• WORK TASK: Go through the data below and copy each line that includes "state".

※

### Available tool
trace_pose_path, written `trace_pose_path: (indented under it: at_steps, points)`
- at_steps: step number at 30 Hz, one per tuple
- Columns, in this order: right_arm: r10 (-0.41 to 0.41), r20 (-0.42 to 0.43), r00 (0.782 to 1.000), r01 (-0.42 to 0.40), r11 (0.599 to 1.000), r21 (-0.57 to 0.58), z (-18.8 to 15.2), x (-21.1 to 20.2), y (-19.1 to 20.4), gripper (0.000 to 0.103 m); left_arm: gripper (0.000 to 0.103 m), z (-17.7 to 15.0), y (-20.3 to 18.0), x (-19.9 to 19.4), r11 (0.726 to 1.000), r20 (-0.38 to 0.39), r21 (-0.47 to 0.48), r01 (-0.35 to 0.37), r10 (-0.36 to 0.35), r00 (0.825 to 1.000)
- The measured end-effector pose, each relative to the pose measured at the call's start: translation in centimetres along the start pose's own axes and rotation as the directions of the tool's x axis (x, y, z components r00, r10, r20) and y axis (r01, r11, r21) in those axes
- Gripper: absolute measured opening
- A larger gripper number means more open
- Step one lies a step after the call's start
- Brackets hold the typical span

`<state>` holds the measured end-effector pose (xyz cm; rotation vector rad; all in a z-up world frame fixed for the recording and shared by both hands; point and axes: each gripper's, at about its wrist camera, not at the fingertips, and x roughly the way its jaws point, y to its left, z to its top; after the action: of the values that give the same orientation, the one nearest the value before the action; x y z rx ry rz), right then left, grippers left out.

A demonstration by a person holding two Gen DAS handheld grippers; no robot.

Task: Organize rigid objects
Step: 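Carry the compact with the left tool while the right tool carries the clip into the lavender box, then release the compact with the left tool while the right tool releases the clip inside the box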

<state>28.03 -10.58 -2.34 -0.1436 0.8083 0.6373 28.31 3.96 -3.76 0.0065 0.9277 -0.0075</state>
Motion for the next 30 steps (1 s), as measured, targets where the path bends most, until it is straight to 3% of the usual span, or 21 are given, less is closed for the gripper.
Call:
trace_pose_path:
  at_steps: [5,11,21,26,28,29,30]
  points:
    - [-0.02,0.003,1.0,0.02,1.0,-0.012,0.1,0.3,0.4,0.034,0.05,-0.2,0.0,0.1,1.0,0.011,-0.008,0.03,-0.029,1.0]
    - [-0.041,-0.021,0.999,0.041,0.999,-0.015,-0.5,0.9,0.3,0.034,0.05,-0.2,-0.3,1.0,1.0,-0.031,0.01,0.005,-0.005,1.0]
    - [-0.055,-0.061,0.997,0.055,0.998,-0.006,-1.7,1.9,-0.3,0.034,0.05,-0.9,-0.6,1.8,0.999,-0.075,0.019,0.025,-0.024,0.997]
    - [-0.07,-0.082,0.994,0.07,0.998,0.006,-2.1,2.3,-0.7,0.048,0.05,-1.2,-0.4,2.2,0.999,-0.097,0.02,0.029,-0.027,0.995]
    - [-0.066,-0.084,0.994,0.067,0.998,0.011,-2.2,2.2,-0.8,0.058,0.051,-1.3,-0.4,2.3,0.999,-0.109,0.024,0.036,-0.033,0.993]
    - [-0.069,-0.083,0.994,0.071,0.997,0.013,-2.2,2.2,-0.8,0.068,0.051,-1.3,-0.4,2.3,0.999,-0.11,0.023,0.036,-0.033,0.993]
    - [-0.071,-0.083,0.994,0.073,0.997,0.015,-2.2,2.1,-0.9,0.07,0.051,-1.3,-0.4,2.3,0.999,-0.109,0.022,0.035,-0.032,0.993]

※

• YOUR SOLUTION:
`<state>` holds the measured end-effector pose (xyz cm; rotation vector rad; all in a z-up world frame fixed for the recording and shared by both hands; point and axes: each gripper's, at about its wrist camera, not at the fingertips, and x roughly the way its jaws point, y to its left, z to its top; after the action: of the values that give the same orientation, the one nearest the value before the action; x y z rx ry rz), right then left, grippers left out.
<state>28.03 -10.58 -2.34 -0.1436 0.8083 0.6373 28.31 3.96 -3.76 0.0065 0.9277 -0.0075</state>

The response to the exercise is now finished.